Conversely, when ‘-ffast-math’ is used “on its own”, the situation is fine.
For terminology here, I’ll refer to these underlying fast-math-related aspects
(like reciprocal-math, associative-math, math-errno, and others) as
“sub-fast-math” aspects.
I apologize for the length of this post. I’m putting the summary up front, so
that anyone interested in fast-math issues can quickly get the big-picture of
the issues I’m describing here.
In Summary:
- With the change of r297837, the driver now more cleanly handles
‘-ffast-math’, and other sub-fast-math switches (like
‘-f[no]-reciprocal-math’, ‘-f[no-]math-errno’, and others).
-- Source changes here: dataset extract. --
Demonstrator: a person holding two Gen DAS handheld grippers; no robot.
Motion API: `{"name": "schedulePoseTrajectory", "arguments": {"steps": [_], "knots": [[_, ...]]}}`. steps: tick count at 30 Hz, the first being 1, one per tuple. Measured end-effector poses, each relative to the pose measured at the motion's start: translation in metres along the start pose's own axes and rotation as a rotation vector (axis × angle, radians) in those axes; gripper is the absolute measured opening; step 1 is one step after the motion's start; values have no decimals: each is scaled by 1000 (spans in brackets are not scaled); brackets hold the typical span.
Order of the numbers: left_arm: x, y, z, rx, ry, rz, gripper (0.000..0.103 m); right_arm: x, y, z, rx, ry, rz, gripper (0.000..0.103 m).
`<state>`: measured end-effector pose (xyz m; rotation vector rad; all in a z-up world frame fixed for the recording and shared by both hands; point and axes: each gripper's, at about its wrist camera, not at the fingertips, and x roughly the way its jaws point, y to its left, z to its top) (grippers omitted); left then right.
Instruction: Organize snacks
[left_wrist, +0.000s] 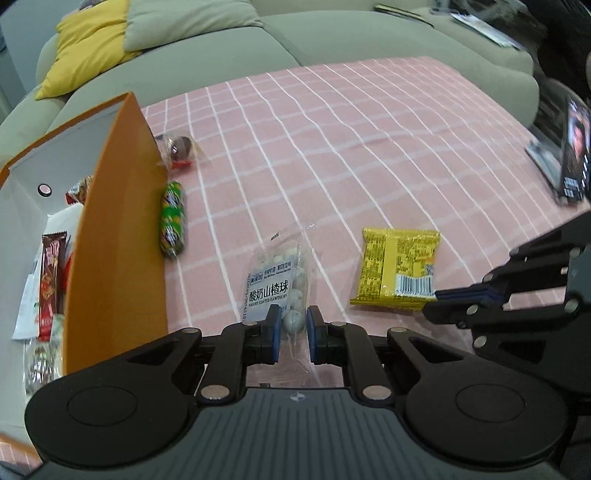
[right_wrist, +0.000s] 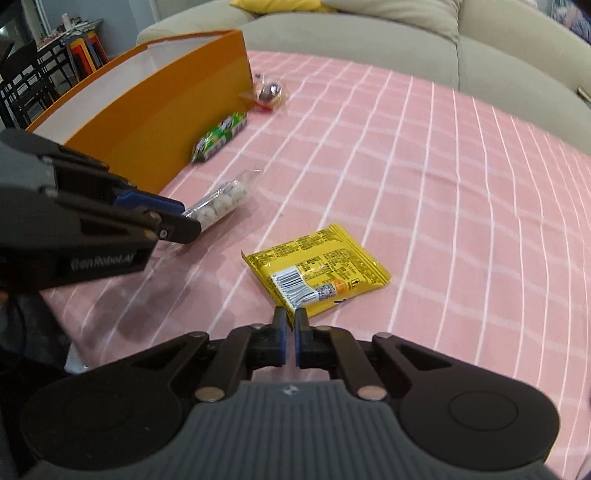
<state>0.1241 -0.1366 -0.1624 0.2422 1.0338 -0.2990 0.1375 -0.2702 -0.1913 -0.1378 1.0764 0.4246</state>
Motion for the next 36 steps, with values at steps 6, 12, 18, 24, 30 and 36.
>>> {"name": "schedulePoseTrajectory", "arguments": {"steps": [6, 12, 18, 24, 30, 36], "knots": [[6, -5, -6, 5, 22, -26, 16, 6, 11, -11, -22, 78, -28, 0], [10, 6, -9, -65, 37, -76, 22, 7, 9, -11, 3, 96, -45, 6], [1, 10, -5, -71, 9, -80, 58, -5, -4, -7, 155, 57, -54, 58], [-1, 9, -1, -12, -27, -6, 82, -12, -28, -7, 442, 9, -39, 83], [13, 5, 0, 32, 0, 4, 85, 5, -45, -4, 747, 28, -9, 90], [29, 7, 3, 17, 18, 22, 87, 24, -25, 17, 670, 45, -83, 89]]}}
- Prior to that change, the disabling of a sub-fast-math switch was often
ineffective. So as an example, the following two commands often resulted
in the same code-gen, even if there were
fast-math-reciprocal-transformations that were done:
clang++ -O2 -ffast-math -c foo.cpp
clang++ -O2 -ffast-math -fno-reciprocal-math -c foo.cpp
- Since that change, the disabling of a sub-fast-math switch disables many
more sub-fast-math transformations than just the one specified. So now,
the following two commands often result in very similar (and sometimes
identical) code-gen:
clang++ -O2 -c foo.cpp
clang++ -O2 -ffast-math -fno-reciprocal-math -c foo.cpp
That is, disabling a single sub-fast-math transformation in some (many?)
cases now ends up disabling almost all the fast-math transformations.
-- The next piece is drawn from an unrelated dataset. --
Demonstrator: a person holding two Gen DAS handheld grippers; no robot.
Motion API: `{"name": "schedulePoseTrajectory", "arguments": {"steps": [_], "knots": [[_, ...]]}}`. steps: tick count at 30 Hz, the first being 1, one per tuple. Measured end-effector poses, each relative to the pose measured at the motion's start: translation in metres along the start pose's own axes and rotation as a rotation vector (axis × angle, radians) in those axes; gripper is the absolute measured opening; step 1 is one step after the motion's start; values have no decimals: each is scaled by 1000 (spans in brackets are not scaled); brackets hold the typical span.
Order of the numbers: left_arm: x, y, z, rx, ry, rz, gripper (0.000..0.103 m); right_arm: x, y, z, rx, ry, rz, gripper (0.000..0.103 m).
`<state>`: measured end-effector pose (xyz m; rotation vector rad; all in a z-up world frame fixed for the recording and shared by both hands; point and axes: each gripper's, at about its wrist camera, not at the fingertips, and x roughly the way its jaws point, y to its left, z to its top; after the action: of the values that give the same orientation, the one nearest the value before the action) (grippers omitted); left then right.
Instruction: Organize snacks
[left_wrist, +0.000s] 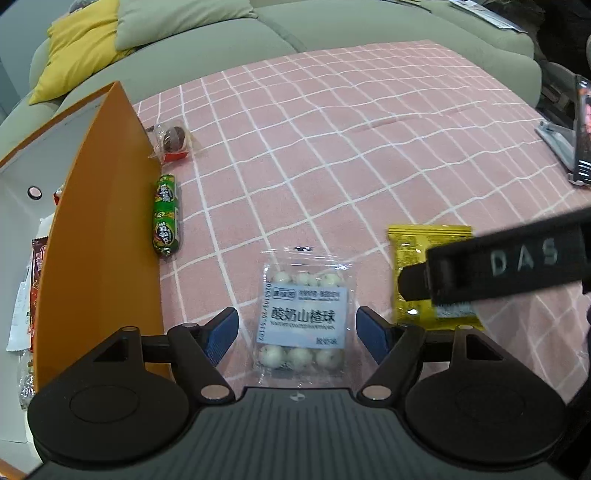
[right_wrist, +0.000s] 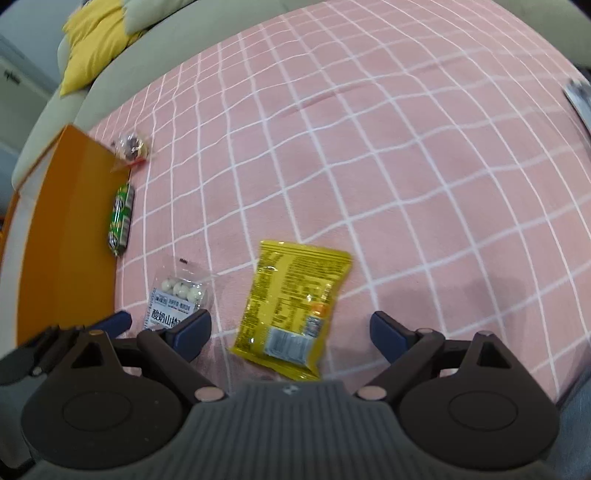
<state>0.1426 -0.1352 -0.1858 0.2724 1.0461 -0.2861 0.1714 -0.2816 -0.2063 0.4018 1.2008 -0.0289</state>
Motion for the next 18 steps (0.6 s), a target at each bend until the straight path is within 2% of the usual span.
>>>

This causes a performance hit for people that have been doing this.
- To fix this, I think that additional fast-math-flags are likely needed in
the IR. Instead of the following set:
‘nnan’ + ‘ninf’ + ‘nsz’ + ‘arcp’ + ‘contract’
something like this:
‘reassoc’ + ‘libm’ + ‘nnan’ + ‘ninf’ + ‘nsz’ + ‘arcp’ + ‘contract’
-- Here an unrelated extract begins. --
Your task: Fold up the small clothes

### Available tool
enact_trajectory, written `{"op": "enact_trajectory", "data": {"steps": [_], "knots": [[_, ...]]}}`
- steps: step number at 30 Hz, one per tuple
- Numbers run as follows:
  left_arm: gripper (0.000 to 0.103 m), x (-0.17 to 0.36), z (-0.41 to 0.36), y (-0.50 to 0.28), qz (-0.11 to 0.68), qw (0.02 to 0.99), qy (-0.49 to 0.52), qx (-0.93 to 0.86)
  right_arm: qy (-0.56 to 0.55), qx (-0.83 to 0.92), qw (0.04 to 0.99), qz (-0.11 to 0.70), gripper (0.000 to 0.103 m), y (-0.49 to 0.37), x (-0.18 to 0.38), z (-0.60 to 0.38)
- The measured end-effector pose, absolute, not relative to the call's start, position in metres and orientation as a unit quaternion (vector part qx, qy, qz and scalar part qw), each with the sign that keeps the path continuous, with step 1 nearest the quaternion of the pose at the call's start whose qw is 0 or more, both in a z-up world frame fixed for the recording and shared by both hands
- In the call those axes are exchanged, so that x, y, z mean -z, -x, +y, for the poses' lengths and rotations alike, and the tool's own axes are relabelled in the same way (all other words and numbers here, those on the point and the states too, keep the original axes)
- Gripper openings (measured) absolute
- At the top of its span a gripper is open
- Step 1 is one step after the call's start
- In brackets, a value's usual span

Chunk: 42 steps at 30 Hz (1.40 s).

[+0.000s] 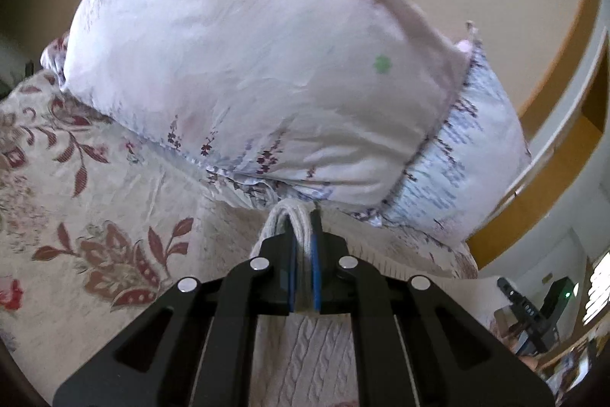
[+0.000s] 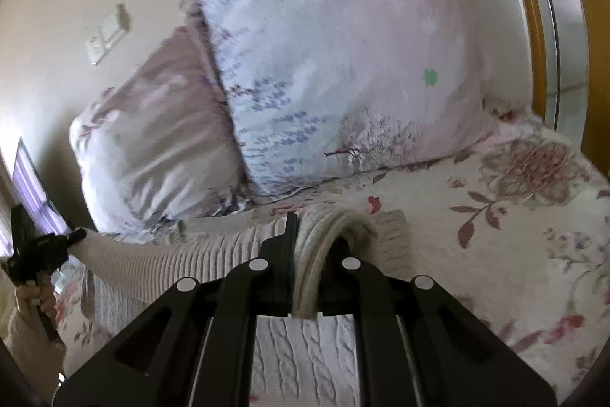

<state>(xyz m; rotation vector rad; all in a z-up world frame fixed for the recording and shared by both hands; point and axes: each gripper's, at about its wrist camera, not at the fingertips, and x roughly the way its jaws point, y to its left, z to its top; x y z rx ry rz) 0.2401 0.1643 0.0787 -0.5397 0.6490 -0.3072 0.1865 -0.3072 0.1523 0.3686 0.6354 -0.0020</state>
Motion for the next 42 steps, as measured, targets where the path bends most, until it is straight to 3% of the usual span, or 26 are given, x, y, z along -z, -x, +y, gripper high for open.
{"op": "enact_trajectory", "data": {"steps": [7, 13, 15, 17, 20, 21, 30, 39, 42], "knots": [[0.006, -0.021, 0.16, -0.289, 0.379, 0.869, 0.295, 0.118, -0.231, 0.027, 0.886, 0.402, 0.008, -0.232, -0.087, -0.324], [0.008, -0.002, 0.171, -0.302, 0.398, 0.836, 0.356, 0.127, -0.302, 0.013, 0.859, 0.413, 0.01, -0.24, -0.073, -0.339], [0.015, 0.0, 0.172, -0.307, 0.4, 0.824, 0.378, 0.13, -0.346, 0.004, 0.842, 0.413, 0.02, -0.25, -0.07, -0.347], [0.036, 0.001, 0.173, -0.312, 0.39, 0.817, 0.403, 0.137, -0.389, -0.004, 0.83, 0.4, 0.043, -0.26, -0.067, -0.354], [0.053, -0.008, 0.175, -0.313, 0.363, 0.823, 0.416, 0.133, -0.407, 0.005, 0.827, 0.389, 0.046, -0.271, -0.069, -0.359], [0.054, -0.012, 0.176, -0.312, 0.357, 0.825, 0.417, 0.132, -0.406, 0.007, 0.828, 0.386, 0.046, -0.271, -0.072, -0.359], [0.055, -0.039, 0.185, -0.266, 0.361, 0.867, 0.323, 0.12, -0.292, 0.037, 0.877, 0.38, 0.046, -0.222, -0.114, -0.354], [0.05, -0.024, 0.173, -0.226, 0.39, 0.878, 0.251, 0.116, -0.212, 0.039, 0.873, 0.438, 0.045, -0.188, -0.094, -0.337], [0.042, -0.016, 0.17, -0.223, 0.401, 0.874, 0.25, 0.117, -0.199, 0.041, 0.87, 0.45, 0.036, -0.185, -0.086, -0.332]]}}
would be more useful. Related to this, the current ‘fast’ flag which acts
as an umbrella (enabling ‘nnan’ + ‘ninf’ + ‘nsz’ + ‘arcp’ + ‘contract’) may
not be needed. A discussion on this point was raised last November on the
mailing list:
http://lists.llvm.org/pipermail/llvm-dev/2016-November/107104.html
TL;DR
More details are in that thread from November, but the problem in its entirety
involved both back-end LLVM issues, and front-end Clang (driver) issues. The
LLVM issues are related to the umbrella aspect of ‘fast’, along with other
fast-math-flags implementation details (described below). The front-end
aspects in Clang are related to the driver’s handling of ‘-ffast-math’ (which
also had an “umbrella” aspect). The driver code has been refactored since that
November post, fixing the umbrella aspect of the front-end. But I never got
around to working on the related back-end issues (nor has anyone else), and the
refactored front-end now results in the back-end issues manifesting
differently, and arguably in a worse way (details on the “worse” aspect,
below).
For reference, the refactored driver code was done in r297837:
[Driver] Restructure handling of -ffast-math and similar options
To be clear, I’m not at all suggesting that the above change was incorrect. I
think that refactoring of the driver code is the right thing to do. An aspect
of this refactoring is that prior to it, when a user passed ‘-ffast-math’ on
the command-line, it was also passed to the cc1 process, even if a
sub-fast-math component was disabled. With the refactoring, the driver only
passes ‘-ffast-math’ to cc1 when a specific set of sub-fast-math components are
enabled.
More specifically, when a user specifies just ‘-ffast-math’ on the
command-line, the following 7 sub-fast-math switches:
-fno-honor-infinities
-fno-honor-nans
-fno-math-errno
-fassociative-math
-freciprocal-math
-fno-signed-zeros
-fno-trapping-math
get passed to cc1 (this is true both with the old (pre r297837) and new (since
r297837) compilers). Furthermore, the “umbrella” ‘-ffast-math’ is also passed
to cc1 in this case of the user specifying just ‘-ffast-math’ on the
command-line (again, in both the old and new compilers).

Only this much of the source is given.